Re: pg_buffercache: Add per-relation summary stats

From: Masahiko Sawada <sawada(dot)mshk(at)gmail(dot)com>
To: Lukas Fittl <lukas(at)fittl(dot)com>
Cc: PostgreSQL Hackers <pgsql-hackers(at)lists(dot)postgresql(dot)org>, Paul A Jungwirth <pj(at)illuminatedcomputing(dot)com>, Khoa Nguyen <khoaduynguyen(at)gmail(dot)com>
Subject: Re: pg_buffercache: Add per-relation summary stats
Date: 2026-03-24 19:09:13
Message-ID: CAD21AoCKz0t06-qOOm_7kgMn=Niu0yYB3R5jhOY0oVb=5AWytA@mail.gmail.com
Views: Whole Thread | Raw Message | Download mbox | Resend email
Thread:
Lists: pgsql-hackers

Hi Lukas,

On Sat, Feb 28, 2026 at 3:59 PM Lukas Fittl <lukas(at)fittl(dot)com> wrote:
>
> Hi,
>
> See attached a patch that implements a new function,
> pg_buffercache_relation_stats(), which returns per-relfilenode
> statistics on the number of buffers, how many are dirtied/pinned, and
> their avg usage count.

Thank you for the proposal!

Paul A Jungwirth, Khoa Nguyen, and I reviewed this patch through the
Patch Review Workshop, and I'd like to share our comments.

>
> This can be used in monitoring scripts to know which relations are
> kept in shared buffers, to understand performance issues better that
> occur due to relations getting evicted from the cache.
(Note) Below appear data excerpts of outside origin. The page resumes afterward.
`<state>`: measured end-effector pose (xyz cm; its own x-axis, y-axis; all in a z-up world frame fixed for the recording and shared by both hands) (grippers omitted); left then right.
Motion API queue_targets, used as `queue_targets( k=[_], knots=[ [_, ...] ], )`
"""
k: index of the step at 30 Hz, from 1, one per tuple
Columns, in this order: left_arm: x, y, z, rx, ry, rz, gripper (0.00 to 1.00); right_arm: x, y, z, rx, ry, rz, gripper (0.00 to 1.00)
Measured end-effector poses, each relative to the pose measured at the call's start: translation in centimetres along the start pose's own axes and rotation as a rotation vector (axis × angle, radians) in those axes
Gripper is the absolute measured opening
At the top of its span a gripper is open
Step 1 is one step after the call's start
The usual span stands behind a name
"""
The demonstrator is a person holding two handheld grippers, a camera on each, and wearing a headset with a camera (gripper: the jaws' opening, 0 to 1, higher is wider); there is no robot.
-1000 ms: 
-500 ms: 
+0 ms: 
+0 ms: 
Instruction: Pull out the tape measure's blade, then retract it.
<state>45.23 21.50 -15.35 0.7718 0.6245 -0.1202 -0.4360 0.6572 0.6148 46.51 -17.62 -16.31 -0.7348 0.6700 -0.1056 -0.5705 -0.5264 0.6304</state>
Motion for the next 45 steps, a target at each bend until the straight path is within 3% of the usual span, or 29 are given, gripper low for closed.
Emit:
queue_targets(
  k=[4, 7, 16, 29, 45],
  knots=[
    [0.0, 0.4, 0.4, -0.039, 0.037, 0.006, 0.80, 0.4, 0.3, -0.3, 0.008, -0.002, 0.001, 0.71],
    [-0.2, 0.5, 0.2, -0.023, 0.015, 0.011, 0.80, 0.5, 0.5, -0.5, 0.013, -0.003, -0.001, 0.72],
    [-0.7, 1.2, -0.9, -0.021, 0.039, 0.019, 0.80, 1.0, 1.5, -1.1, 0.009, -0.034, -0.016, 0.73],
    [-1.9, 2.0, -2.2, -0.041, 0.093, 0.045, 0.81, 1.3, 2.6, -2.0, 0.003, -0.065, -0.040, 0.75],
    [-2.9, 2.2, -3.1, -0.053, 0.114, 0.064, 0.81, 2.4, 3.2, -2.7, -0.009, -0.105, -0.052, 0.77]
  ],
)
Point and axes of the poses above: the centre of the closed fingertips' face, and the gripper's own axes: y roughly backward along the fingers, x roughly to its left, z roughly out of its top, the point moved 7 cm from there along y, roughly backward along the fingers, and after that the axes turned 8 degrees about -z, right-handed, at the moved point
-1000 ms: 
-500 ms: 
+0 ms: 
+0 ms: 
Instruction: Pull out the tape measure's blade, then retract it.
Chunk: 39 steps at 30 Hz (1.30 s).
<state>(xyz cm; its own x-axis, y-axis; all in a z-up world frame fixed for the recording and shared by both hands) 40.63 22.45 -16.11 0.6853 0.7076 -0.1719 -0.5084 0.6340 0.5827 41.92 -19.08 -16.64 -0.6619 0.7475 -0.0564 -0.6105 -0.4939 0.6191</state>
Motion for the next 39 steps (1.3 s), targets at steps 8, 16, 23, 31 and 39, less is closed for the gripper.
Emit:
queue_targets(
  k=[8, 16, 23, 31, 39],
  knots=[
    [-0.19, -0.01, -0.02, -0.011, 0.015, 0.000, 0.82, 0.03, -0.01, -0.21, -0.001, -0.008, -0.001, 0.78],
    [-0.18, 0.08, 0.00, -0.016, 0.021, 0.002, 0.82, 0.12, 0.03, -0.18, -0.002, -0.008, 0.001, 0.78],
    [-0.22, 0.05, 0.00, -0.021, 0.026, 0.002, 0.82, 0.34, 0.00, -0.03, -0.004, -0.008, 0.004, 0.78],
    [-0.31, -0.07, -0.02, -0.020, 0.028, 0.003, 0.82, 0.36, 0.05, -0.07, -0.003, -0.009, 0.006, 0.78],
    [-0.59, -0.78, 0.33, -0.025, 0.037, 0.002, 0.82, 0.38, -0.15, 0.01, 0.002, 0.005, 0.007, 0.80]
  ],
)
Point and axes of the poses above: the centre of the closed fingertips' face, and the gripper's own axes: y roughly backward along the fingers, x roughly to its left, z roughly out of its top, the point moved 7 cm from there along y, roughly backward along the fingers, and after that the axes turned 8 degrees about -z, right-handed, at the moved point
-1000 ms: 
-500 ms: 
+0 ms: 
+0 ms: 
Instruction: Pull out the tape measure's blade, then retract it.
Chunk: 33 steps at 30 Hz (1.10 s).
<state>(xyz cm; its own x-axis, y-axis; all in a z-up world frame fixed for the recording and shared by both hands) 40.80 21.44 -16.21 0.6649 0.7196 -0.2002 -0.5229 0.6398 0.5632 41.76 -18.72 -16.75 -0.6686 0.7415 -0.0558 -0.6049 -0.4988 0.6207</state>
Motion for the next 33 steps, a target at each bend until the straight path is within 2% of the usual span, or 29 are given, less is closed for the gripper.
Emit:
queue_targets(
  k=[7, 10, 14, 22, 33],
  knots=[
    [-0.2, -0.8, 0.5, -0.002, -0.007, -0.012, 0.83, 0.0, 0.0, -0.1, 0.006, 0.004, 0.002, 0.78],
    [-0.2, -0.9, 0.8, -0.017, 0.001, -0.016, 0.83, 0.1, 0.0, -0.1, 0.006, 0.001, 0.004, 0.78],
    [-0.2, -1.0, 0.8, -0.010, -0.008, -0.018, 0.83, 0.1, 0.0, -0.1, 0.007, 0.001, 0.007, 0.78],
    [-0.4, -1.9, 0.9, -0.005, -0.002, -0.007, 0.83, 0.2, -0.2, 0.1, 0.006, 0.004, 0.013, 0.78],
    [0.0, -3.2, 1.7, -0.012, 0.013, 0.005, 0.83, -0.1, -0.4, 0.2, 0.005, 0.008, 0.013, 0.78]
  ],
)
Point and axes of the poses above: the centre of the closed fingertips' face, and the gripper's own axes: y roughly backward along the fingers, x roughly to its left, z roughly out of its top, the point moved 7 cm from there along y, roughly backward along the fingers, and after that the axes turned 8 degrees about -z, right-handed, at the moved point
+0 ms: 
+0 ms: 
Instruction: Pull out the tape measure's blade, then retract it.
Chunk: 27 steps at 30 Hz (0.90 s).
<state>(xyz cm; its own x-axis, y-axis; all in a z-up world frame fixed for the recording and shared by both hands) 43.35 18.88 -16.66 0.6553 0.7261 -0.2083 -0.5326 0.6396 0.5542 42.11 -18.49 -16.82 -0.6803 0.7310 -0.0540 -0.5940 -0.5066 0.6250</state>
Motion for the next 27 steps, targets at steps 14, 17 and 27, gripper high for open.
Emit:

In our own
> monitoring tool (pganalyze) we've offered a functionality like this
> based on the existing pg_buffercache() function for a bit over a year
> now [0], and people have found this very valuable - but it doesn't
> work for larger database servers.
>
> Specifically, performing a query that gets this information can be
> prohibitively expensive when using large shared_buffers, and even on
> the default 128MB shared buffers there is a measurable difference:
>
> postgres=# WITH pg_buffercache_relation_stats AS (
> SELECT relfilenode, reltablespace, reldatabase, relforknumber,
> COUNT(*) AS buffers,
> COUNT(*) FILTER (WHERE isdirty) AS buffers_dirty,
> COUNT(*) FILTER (WHERE pinning_backends > 0) AS buffers_pinned,
> AVG(usagecount) AS usagecount_avg
> FROM pg_buffercache
> WHERE reldatabase IS NOT NULL
> GROUP BY 1, 2, 3, 4
>
> )
> SELECT * FROM pg_buffercache_relation_stats WHERE relfilenode = 2659;
>
> relfilenode | reltablespace | reldatabase | relforknumber | buffers |
> buffers_dirty | buffers_pinned | usagecount_avg
> -------------+---------------+-------------+---------------+---------+---------------+----------------+--------------------
> 2659 | 1663 | 5 | 0 | 8 |
> 0 | 0 | 5.0000000000000000
> 2659 | 1663 | 1 | 0 | 7 |
> 0 | 0 | 5.0000000000000000
> 2659 | 1663 | 229553 | 0 | 7 |
> 0 | 0 | 5.0000000000000000
> (3 rows)
>
> Time: 20.991 ms
>
> postgres=# SELECT * FROM pg_buffercache_relation_stats() WHERE
> relfilenode = 2659;
> relfilenode | reltablespace | reldatabase | relforknumber | buffers |
> buffers_dirty | buffers_pinned | usagecount_avg
> -------------+---------------+-------------+---------------+---------+---------------+----------------+----------------
> 2659 | 1663 | 1 | 0 | 7 |
> 0 | 0 | 5
> 2659 | 1663 | 229553 | 0 | 7 |
> 0 | 0 | 5
> 2659 | 1663 | 5 | 0 | 8 |
> 0 | 0 | 5
> (3 rows)
>
> Time: 2.912 ms
>
> With the new function this gets done before putting the data in the
> tuplestore used for the set-returning function.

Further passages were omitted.